Beneath this line are entries. Copy the range from the line with "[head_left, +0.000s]" to the line with "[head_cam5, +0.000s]", ends included, exactly; leave pictures out.

───

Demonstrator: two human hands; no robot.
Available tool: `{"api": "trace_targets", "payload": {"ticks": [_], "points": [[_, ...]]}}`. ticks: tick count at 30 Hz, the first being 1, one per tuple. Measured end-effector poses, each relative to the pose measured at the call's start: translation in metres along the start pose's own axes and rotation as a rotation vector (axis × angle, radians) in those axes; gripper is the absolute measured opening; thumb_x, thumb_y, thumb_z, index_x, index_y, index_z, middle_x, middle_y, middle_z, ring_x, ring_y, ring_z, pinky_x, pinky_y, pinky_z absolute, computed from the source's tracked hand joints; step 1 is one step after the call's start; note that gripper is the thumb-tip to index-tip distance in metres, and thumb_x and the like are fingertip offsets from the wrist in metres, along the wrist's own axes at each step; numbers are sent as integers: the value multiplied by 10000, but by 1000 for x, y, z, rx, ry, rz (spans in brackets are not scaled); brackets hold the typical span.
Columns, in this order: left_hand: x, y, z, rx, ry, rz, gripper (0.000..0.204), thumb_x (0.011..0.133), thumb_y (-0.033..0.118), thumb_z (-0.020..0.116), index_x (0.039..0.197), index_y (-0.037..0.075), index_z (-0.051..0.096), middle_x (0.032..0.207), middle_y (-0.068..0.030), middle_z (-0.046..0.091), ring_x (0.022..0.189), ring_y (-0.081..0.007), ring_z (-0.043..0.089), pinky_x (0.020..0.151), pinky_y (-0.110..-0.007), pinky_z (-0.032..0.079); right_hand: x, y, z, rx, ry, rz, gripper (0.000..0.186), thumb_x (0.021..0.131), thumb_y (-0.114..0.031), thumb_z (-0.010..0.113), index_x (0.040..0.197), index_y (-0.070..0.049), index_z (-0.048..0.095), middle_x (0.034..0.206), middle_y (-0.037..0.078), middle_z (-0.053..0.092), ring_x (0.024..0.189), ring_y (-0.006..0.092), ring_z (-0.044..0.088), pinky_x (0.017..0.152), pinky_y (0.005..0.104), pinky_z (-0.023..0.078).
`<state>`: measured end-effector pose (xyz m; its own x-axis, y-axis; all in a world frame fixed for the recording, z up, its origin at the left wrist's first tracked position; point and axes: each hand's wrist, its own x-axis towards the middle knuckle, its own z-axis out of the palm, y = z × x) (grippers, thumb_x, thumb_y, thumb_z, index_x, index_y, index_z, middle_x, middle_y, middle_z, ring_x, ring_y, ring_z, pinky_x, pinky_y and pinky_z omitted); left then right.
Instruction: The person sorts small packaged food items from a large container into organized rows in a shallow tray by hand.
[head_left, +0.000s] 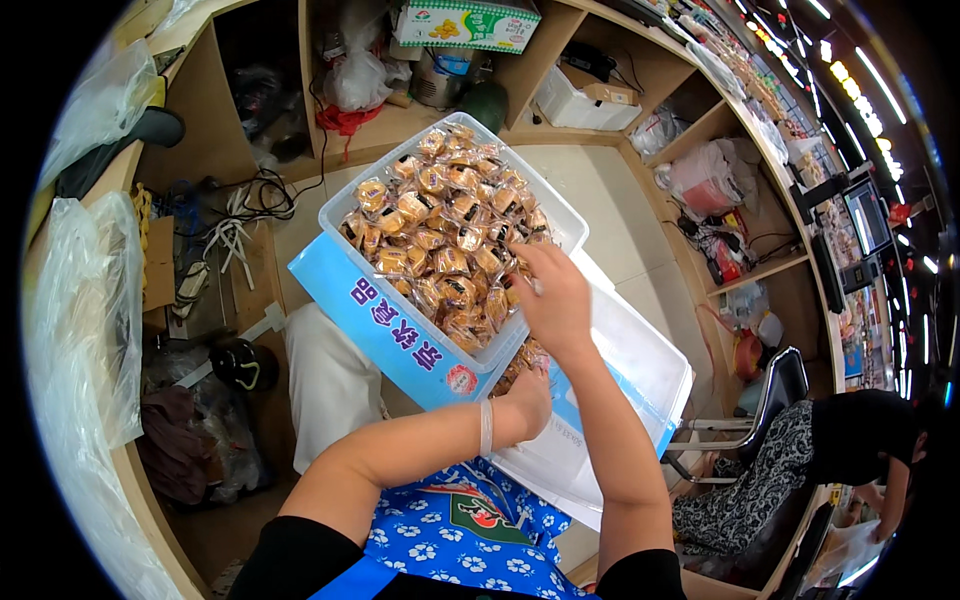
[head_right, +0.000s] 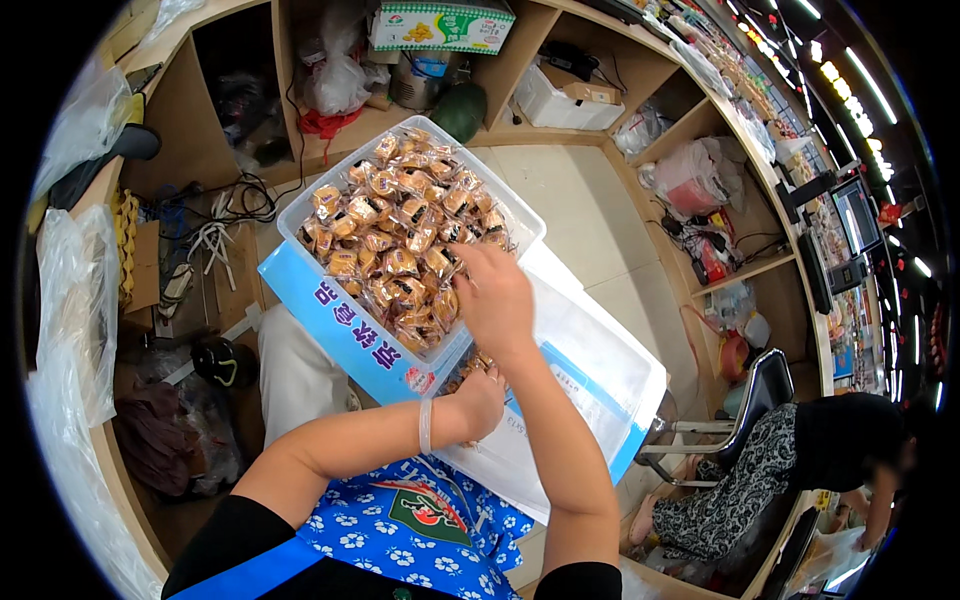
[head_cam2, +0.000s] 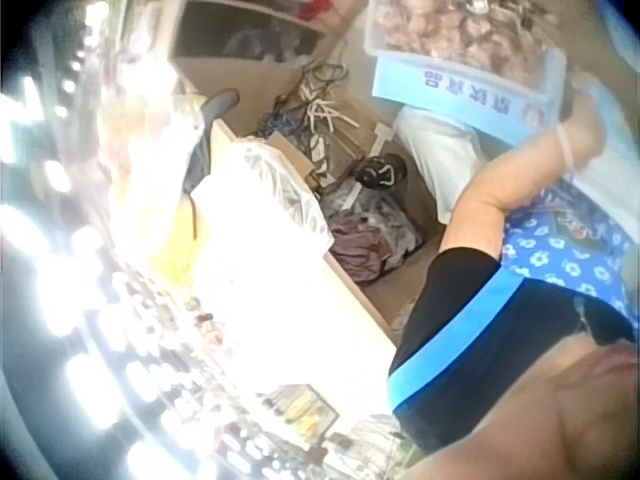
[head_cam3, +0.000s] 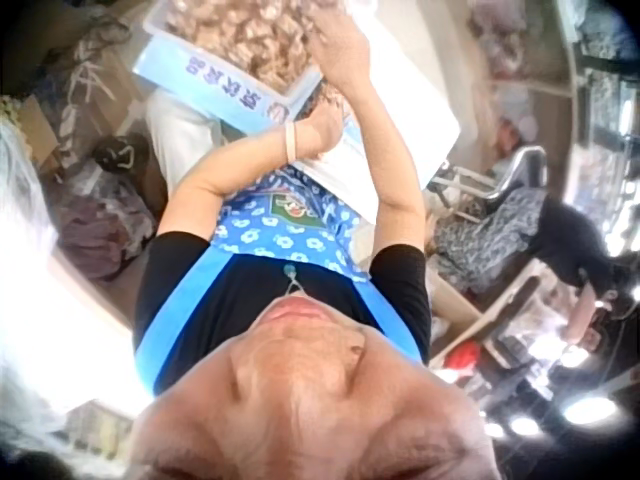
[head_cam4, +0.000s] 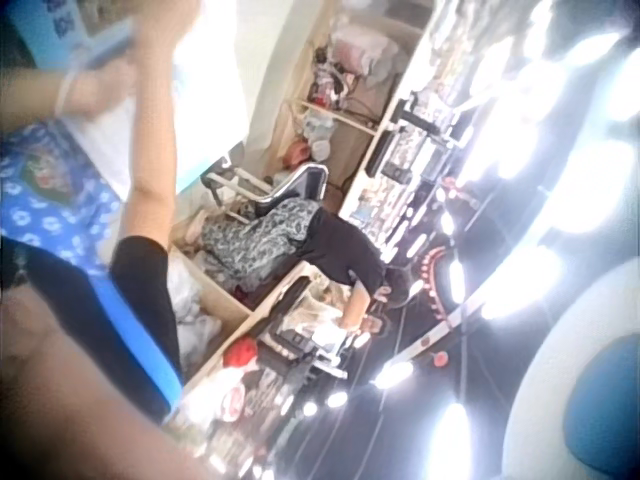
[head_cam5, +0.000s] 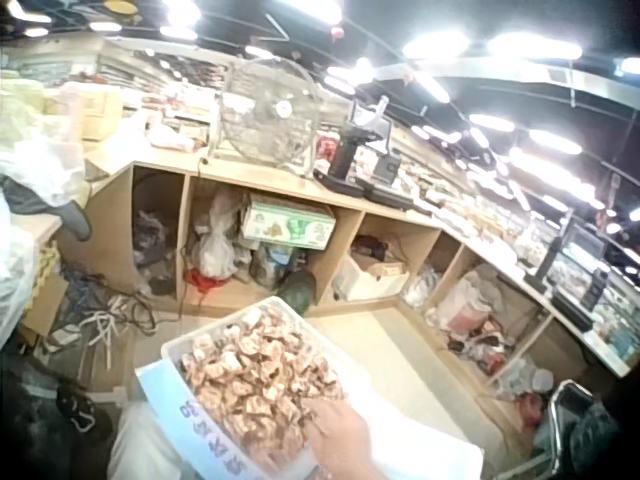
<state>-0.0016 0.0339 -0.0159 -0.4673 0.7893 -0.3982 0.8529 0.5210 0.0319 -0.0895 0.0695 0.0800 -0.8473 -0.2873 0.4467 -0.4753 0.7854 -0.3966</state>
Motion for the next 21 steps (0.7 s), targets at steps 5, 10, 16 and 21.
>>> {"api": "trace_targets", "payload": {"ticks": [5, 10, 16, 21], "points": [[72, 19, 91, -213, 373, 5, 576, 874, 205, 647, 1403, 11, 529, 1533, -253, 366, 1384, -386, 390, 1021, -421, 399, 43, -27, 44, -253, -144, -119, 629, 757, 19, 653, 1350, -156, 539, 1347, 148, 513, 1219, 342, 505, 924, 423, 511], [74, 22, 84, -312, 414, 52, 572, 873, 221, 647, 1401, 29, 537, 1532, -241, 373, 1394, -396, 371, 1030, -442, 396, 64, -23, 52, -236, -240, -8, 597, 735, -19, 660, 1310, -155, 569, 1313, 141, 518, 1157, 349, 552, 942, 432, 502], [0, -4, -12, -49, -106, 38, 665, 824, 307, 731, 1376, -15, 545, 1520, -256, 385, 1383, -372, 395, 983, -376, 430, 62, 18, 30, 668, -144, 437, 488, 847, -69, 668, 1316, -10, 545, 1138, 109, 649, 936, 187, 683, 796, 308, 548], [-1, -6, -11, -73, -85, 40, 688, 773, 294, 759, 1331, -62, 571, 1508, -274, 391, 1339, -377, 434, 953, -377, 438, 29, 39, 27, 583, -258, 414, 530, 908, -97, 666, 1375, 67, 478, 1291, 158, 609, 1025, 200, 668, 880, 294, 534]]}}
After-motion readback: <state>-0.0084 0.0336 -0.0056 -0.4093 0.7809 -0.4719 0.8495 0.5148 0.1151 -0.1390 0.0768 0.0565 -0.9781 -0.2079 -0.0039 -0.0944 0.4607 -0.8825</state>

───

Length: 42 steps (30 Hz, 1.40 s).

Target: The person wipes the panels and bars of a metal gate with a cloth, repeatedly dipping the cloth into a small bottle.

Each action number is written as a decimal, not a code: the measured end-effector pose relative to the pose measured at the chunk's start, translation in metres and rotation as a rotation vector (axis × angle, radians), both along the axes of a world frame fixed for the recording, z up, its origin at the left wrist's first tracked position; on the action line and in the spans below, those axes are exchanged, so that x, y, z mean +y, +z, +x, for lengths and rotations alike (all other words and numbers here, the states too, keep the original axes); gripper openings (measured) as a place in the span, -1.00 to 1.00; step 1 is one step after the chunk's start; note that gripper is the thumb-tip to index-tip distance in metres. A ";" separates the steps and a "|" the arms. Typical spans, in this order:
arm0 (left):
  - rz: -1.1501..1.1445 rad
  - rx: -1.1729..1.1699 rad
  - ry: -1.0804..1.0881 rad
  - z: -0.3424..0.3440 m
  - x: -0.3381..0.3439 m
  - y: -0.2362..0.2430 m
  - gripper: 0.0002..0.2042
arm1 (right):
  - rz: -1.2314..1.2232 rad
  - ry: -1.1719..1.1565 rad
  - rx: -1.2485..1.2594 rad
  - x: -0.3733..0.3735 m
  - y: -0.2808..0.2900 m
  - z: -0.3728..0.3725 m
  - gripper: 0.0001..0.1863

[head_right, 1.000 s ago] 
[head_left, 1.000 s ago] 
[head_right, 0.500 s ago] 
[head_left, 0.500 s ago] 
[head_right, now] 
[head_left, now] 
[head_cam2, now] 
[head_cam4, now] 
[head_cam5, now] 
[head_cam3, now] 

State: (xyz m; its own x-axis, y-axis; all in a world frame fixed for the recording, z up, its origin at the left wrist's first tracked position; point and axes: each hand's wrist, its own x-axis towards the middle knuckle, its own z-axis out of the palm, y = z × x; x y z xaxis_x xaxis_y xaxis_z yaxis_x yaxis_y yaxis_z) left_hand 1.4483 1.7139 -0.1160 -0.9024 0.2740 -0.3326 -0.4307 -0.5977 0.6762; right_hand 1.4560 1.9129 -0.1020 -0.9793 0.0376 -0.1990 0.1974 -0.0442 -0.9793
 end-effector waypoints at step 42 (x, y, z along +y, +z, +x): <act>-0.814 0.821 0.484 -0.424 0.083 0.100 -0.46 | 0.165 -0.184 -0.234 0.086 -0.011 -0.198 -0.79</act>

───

■ Reply
[head_left, +0.000s] 
[head_right, +0.000s] 
[head_cam2, +0.000s] 
[head_cam3, +0.000s] 
[head_cam4, +0.000s] 
[head_cam5, +0.000s] 

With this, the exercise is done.